Task goal: Type the entries out once more. Match them exactly.

Extracted data entries:
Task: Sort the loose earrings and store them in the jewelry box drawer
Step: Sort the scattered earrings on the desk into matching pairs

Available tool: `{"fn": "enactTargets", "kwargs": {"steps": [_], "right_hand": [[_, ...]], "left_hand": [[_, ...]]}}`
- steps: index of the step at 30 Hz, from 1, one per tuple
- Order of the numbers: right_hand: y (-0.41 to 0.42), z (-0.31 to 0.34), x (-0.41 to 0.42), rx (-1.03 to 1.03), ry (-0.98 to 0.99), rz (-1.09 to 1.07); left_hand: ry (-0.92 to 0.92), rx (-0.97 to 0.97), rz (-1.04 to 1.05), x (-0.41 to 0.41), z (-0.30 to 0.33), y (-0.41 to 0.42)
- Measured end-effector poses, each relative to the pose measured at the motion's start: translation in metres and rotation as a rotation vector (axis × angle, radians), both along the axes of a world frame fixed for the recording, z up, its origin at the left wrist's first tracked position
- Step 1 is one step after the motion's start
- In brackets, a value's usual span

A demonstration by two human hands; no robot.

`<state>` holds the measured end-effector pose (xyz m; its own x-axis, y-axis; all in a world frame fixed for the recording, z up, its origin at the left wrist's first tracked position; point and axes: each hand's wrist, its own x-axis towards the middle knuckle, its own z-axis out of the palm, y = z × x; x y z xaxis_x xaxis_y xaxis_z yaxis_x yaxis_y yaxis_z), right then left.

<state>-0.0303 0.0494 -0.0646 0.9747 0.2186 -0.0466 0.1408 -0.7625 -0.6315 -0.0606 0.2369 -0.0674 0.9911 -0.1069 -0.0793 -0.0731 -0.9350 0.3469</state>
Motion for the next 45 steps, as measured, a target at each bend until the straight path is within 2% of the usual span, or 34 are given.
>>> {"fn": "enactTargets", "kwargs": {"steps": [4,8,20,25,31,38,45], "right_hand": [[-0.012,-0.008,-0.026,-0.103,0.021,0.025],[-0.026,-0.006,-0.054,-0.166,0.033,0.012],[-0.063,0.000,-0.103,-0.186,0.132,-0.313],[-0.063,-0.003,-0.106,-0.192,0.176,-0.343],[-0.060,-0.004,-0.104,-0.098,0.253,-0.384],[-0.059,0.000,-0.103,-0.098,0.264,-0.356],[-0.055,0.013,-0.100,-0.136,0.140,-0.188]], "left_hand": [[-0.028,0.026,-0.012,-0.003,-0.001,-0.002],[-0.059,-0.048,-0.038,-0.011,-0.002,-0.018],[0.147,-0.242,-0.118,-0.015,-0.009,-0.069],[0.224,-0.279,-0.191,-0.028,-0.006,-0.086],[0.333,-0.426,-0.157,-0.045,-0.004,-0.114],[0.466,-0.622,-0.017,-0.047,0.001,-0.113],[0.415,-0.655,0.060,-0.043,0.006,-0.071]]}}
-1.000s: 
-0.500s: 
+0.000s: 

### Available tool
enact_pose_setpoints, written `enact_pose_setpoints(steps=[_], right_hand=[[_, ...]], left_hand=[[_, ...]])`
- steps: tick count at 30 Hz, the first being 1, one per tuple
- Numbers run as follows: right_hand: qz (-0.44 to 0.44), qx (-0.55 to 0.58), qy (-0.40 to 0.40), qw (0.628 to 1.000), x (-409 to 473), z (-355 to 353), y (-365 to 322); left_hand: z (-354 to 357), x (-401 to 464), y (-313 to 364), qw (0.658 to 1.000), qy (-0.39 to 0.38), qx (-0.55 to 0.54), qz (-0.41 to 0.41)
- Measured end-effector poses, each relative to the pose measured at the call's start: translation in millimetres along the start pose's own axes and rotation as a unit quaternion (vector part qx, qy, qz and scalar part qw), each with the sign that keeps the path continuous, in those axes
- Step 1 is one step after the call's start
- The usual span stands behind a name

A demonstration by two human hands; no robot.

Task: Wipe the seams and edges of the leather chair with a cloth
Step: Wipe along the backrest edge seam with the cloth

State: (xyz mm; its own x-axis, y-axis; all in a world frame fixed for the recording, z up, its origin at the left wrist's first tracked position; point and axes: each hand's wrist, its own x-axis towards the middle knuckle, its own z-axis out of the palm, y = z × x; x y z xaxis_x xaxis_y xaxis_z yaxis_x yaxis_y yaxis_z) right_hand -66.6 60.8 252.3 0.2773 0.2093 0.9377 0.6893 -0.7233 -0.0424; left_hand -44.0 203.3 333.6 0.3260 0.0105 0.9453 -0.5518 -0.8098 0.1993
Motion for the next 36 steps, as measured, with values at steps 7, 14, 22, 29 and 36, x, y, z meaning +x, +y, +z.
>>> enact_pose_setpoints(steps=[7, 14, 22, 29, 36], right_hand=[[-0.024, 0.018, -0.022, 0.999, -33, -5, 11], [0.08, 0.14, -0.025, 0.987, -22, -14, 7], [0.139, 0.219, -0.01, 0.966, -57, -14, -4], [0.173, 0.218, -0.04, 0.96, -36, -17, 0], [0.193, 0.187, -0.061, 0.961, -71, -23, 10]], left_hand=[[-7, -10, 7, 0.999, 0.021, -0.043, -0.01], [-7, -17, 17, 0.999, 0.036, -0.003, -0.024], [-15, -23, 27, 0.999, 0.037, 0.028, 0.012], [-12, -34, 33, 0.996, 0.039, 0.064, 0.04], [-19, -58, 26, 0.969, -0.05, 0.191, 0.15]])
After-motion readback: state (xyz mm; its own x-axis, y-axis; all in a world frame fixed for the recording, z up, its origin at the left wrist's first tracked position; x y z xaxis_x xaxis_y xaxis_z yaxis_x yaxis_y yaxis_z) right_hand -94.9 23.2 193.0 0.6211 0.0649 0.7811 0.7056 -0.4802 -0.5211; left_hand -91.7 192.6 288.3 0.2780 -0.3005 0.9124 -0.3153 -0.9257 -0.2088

Task result:
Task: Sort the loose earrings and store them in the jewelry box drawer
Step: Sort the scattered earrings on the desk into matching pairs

Available tool: `{"fn": "enactTargets", "kwargs": {"steps": [_], "right_hand": [[_, ...]], "left_hand": [[_, ...]]}}`
- steps: index of the step at 30 Hz, from 1, one per tuple
- Order of the numbers: right_hand: y (-0.41 to 0.42), z (-0.31 to 0.34), x (-0.41 to 0.42), rx (-1.03 to 1.03), ry (-0.98 to 0.99), rz (-1.09 to 1.07); left_hand: ry (-0.92 to 0.92), rx (-0.97 to 0.97), rz (-1.04 to 1.05), x (-0.41 to 0.41), z (-0.30 to 0.33), y (-0.41 to 0.42)
- Measured end-effector poses, each relative to the pose measured at the motion's start: translation in metres and rotation as a rotation vector (axis × angle, radians), both along the axes of a world frame fixed for the recording, z up, its origin at the left wrist's first tracked position
- Step 1 is one step after the motion's start
- In brackets, a value's usual span

A demonstration by two human hands; no robot.

`<state>` holds the measured end-effector pose (xyz m; its own x-axis, y-axis; all in a world frame fixed for the recording, z up, its origin at the left wrist's first tracked position; point and axes: each hand's wrist, its own x-axis towards the middle knuckle, its own z-axis out of the palm, y = z × x; x y z xaxis_x xaxis_y xaxis_z yaxis_x yaxis_y yaxis_z), right then left.

<state>-0.0303 0.0494 -0.0646 0.9747 0.2186 -0.0466 0.1408 -0.7625 -0.6315 -0.0606 0.2369 -0.0674 0.9911 -0.1069 -0.0793 -0.0731 -0.9350 0.3469</state>
Motion for the next 45 steps, as measured, a target at each bend until the straight path is within 2% of the usual span, or 34 are given.
>>> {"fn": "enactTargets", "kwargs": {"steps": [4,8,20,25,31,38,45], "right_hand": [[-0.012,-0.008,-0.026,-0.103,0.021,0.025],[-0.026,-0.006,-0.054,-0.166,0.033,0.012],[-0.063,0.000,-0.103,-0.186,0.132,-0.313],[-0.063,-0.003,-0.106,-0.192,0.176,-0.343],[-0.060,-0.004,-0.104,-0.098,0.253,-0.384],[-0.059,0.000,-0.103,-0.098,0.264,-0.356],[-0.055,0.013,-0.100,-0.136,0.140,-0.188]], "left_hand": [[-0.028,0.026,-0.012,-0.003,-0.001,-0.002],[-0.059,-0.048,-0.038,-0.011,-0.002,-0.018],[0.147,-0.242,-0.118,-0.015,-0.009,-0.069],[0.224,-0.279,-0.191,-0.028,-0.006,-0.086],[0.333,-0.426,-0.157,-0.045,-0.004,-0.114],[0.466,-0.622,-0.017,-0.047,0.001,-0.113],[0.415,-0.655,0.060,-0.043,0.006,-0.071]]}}
-1.000s: 
-0.500s: 
+0.000s: 

### Available tool
enact_pose_setpoints, written `enact_pose_setpoints(steps=[_], right_hand=[[_, ...]], left_hand=[[_, ...]])`
- steps: tick count at 30 Hz, the first being 1, one per tuple
- Numbers run as follows: right_hand: qz (-0.44 to 0.44), qx (-0.55 to 0.58), qy (-0.40 to 0.40), qw (0.628 to 1.000), x (-409 to 473), z (-355 to 353), y (-365 to 322); left_hand: z (-354 to 357), x (-401 to 464), y (-313 to 364), qw (0.658 to 1.000), qy (-0.39 to 0.38), qx (-0.55 to 0.54), qz (-0.41 to 0.41)
- Measured end-effector poses, each relative to the pose measured at the call's start: translation in millimetres along the start pose's own axes and rotation as a unit quaternion (vector part qx, qy, qz and scalar part qw), each with the sign that keeps the path continuous, in those axes
- Step 1 is one step after the call's start
- The usual span stands behind a name

A demonstration by two human hands; no robot.

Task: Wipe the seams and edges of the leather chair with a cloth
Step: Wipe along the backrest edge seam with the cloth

State: (xyz mm; its own x-axis, y-axis; all in a world frame fixed for the recording, z up, its origin at the left wrist's first tracked position; point and axes: each hand's wrist, its own x-axis towards the middle knuckle, its own z-axis out of the palm, y = z × x; x y z xaxis_x xaxis_y xaxis_z yaxis_x yaxis_y yaxis_z) right_hand -66.6 60.8 252.3 0.2773 0.2093 0.9377 0.6893 -0.7233 -0.0424; left_hand -44.0 203.3 333.6 0.3260 0.0105 0.9453 -0.5518 -0.8098 0.1993
Motion for the next 36 steps, as measured, with values at steps 7, 14, 22, 29 and 36, x, y, z meaning +x, +y, +z.
>>> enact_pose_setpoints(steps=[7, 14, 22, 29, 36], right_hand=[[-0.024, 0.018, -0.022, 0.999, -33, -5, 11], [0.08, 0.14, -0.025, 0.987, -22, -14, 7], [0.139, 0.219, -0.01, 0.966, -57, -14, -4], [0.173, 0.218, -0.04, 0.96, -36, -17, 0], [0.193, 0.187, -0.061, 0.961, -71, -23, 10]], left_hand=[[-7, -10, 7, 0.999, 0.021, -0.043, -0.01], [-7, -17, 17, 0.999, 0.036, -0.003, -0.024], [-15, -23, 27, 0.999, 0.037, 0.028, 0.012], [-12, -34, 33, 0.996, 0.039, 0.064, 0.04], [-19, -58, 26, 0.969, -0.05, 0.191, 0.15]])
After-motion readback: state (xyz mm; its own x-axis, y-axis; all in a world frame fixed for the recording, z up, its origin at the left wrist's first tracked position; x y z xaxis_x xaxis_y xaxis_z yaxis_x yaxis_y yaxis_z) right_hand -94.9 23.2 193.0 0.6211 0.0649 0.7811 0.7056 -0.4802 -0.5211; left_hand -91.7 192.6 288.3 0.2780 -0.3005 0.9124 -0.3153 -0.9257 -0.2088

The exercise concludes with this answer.